We have also seen too many intentional crimes, including sexual assaults on patients. The enhanced criminal-background check established by the new law will aid in identifying in posse caregivers who should not be left alone with patients.

Like divers caring for aging and ill parents, I knowing firsthand of the obstacle to belief discovery well-trained caregivers who possessed the wide run of skills necessary to provide in-home care to a parent by multiple health challenges. Agencies sent caregiver after caregiver for my father, who suffered from pancreatic cancer and Alzheimer’sitting infirmity. While we ultimately found two people who provided awful care, most did not have the training we meditation was that cannot be spared to provide safe and reliable feel concerned.

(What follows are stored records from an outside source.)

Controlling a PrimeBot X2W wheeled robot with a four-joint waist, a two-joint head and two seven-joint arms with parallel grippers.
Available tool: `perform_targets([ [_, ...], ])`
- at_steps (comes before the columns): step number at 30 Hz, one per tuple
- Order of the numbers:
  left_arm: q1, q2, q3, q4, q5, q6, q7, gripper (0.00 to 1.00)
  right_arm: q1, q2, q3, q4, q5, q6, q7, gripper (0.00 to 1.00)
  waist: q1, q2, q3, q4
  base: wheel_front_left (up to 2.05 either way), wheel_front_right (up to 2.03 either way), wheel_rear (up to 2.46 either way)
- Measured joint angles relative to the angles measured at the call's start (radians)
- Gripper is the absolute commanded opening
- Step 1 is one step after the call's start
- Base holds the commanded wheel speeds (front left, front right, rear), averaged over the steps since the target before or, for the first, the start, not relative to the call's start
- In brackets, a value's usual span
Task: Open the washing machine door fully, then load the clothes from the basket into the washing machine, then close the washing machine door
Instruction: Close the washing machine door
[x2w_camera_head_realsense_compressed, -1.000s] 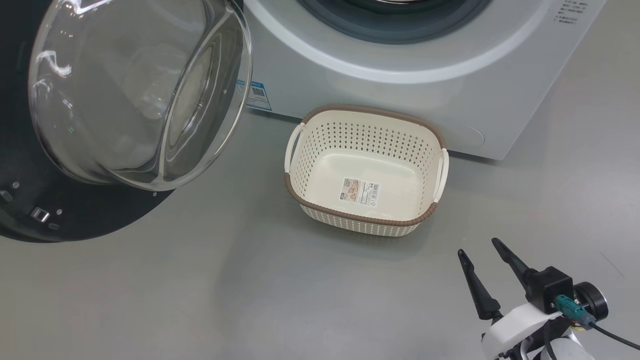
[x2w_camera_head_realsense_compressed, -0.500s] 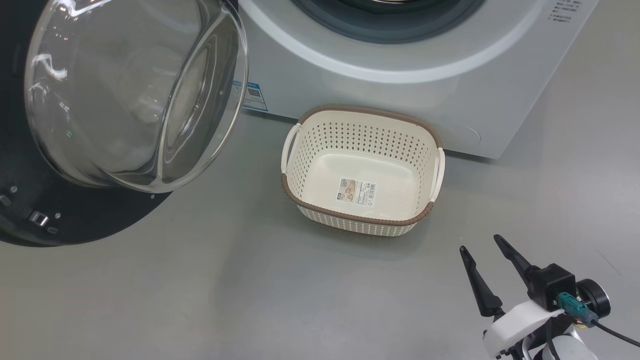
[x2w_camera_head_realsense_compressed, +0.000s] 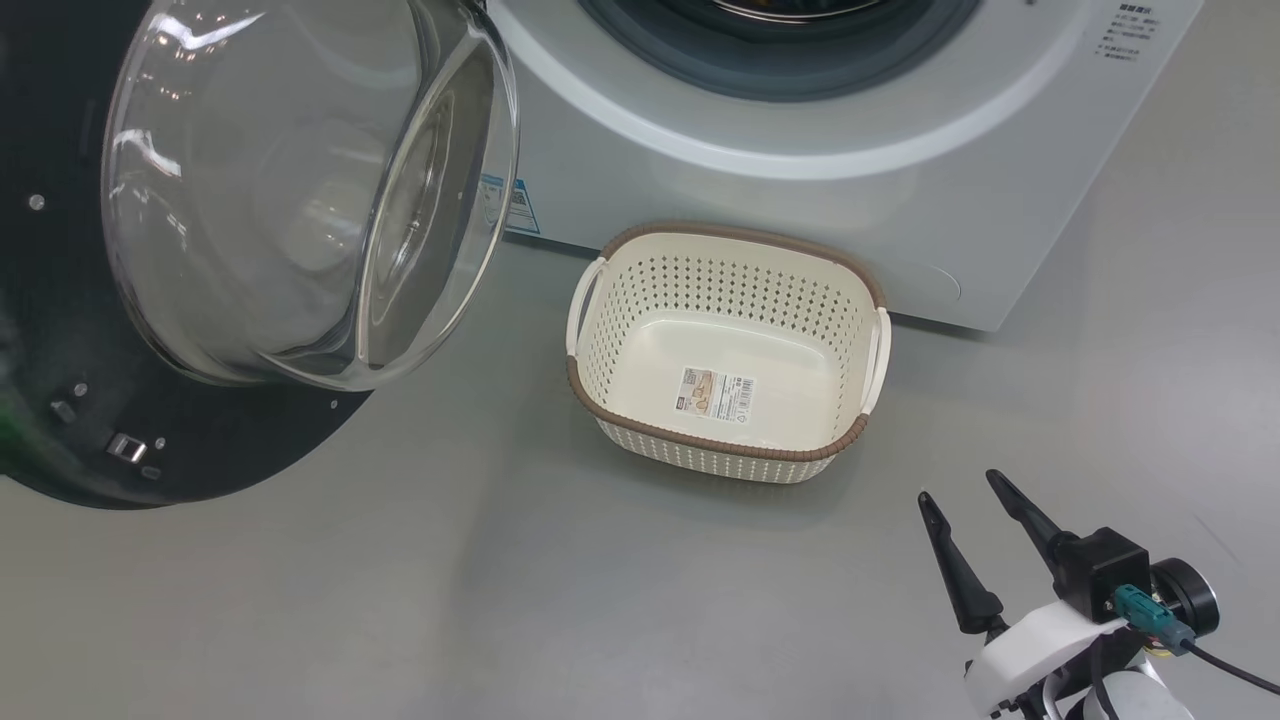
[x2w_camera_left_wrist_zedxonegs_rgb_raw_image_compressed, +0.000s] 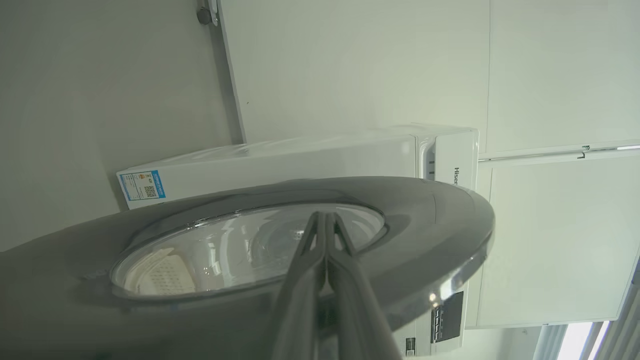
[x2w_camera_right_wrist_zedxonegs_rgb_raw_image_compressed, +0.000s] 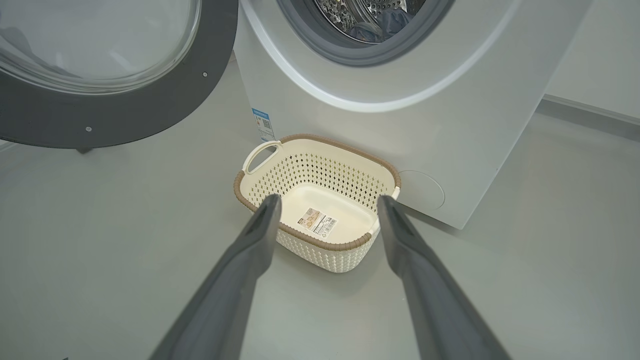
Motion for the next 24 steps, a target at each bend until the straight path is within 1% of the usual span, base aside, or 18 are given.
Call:
perform_targets([
  [9, 0.03, 0.001, -0.052, -0.045, 0.0, -0.005, 0.093, 0.0, 0.0, 0.013, -0.001, 0.002, 0.001, 0.0, 0.0, 1.0, 0.0, 0.0, -0.019, 0.006, 0.0, 0.0, 0.0],
  [15, 0.051, -0.002, -0.061, -0.088, -0.003, -0.005, 0.135, 0.0, 0.001, 0.035, 0.004, 0.002, 0.004, 0.0, 0.0, 1.0, 0.0, 0.0, -0.037, 0.007, 0.0, 0.0, 0.0],
  [20, 0.055, -0.014, -0.061, -0.143, -0.034, -0.005, 0.156, 0.0, 0.001, 0.049, 0.005, 0.002, 0.007, 0.0, 0.0, 1.0, 0.0, 0.0, -0.047, 0.004, 0.0, 0.0, 0.0],
  [24, 0.064, -0.03, -0.067, -0.166, -0.034, -0.005, 0.166, 0.0, 0.001, 0.054, 0.007, 0.003, 0.009, 0.0, 0.0, 1.0, 0.0, 0.0, -0.052, -0.001, 0.0, 0.0, 0.0],
])
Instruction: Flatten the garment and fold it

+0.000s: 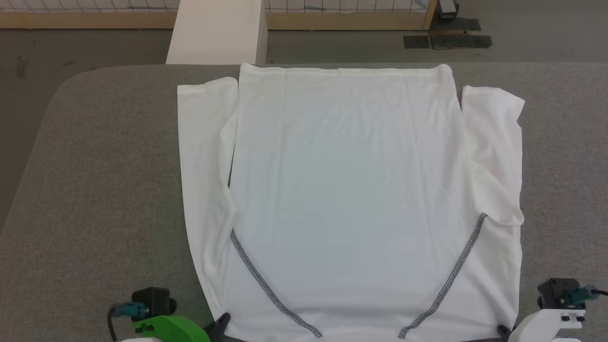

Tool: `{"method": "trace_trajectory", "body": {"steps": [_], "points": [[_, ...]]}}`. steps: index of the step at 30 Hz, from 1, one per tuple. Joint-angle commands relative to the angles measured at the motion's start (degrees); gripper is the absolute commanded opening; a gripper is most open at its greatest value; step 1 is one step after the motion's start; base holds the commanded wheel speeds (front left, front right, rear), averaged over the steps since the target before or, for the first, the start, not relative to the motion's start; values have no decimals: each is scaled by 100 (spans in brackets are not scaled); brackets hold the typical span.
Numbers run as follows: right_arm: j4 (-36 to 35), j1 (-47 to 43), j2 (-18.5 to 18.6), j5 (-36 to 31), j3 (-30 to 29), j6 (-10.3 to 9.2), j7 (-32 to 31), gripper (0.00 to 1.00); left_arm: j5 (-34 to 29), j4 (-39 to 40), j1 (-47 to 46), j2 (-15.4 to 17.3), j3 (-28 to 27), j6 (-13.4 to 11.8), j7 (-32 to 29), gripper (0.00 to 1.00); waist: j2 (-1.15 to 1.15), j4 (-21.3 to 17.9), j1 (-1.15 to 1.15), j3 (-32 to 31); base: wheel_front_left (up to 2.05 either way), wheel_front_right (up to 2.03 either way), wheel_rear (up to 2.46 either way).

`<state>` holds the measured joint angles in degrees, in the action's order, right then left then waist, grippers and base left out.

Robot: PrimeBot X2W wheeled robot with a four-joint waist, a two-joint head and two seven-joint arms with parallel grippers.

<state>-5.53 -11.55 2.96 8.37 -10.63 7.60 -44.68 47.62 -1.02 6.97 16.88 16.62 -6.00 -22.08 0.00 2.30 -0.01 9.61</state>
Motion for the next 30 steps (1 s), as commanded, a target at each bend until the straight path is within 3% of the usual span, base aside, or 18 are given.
{"method": "trace_trajectory", "body": {"steps": [1,8,9,15,22,30], "points": [[48,-18,-5,79,4,-11,99,100,-23,-56,68,-44,61,29,4,100,0,3,1,-71,0,0,0],[-473,-206,-7,448,-81,-11,913,100,-25,427,177,-20,-129,29,332,100,0,-9,1,-306,0,0,0],[-809,-228,-7,492,-59,-11,1391,100,-53,711,156,12,-267,15,508,100,0,-29,1,-355,0,0,0],[-1107,15,-8,561,39,-11,2537,100,-600,813,-450,75,-595,-226,1191,100,0,-123,1,-257,0,0,0],[-1085,605,-8,295,321,-11,3618,100,-1461,-229,-2239,138,-578,-319,1880,100,0,-254,1,420,0,0,0],[-884,1525,-8,224,826,-11,4070,100,-1785,-1853,-4354,361,-719,-319,2026,100,0,-765,1,1518,0,0,0]]}}
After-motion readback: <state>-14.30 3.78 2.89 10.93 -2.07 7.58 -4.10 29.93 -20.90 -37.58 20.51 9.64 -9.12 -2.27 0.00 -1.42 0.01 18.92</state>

Before the new law, in the greatest degree caregivers completed only 34 hours of discipline — and some even less amount. That’s less than half the training required of workers who provide the same type of care in nursing homes, what one. is bewildering when you consider that often home-based care is supposing alone, without an on-site nurse or supervisor.

The new law does two simple-minded things:

• It requires FBI criminal-background checks for all long-term-care workers.

• It requires domicile and community-based long-term-care workers to complete 75 hours of training — the national standards for nursing-home workers — and be sanctioned by a majority of votes a certification exam to demonstrate basic competence.

The order applies and nothing else to paid caregivers, not unconventional and owing family providers. The new standards also apply only to caregivers who provide hands-on personal care to vulnerable residents — not part-time workers who ability be paid to read books or perform checkers with clients.

I-1029 won overwhelmingly, in every county in the state. In fact, once all the ballots are counted, I-1029 will likely set a record — becoming the first ballot initiative in state history to gain more than 2 million votes. It won greater degree of votes than any candidate on the ballot — including Barack Obama. Yet The Times seems convinced that somehow clan were fooled into voting for the initiative. I give the people a little more credit than that.

The reality is that through an election campaign, the public was able to consider the one and the other sides of this issue. In the end, the public resolute, by an overwhelming and historic vote, that it is a of the whole not private priority to require certification, better discipline and federal criminal-background checks for home and community-based long-term-care workers.

Chances are that each of us is going to someday need to rely on long-term caregivers, for ourselves or a member of our family. The newly come law is designed to bring higher professional standards to this industry, and require training and certification of the the vulgar with whom we entrust with our most liable to injury citizens. Let’s give it a chance to work.

Dan Satterberg is the King County prosecutor.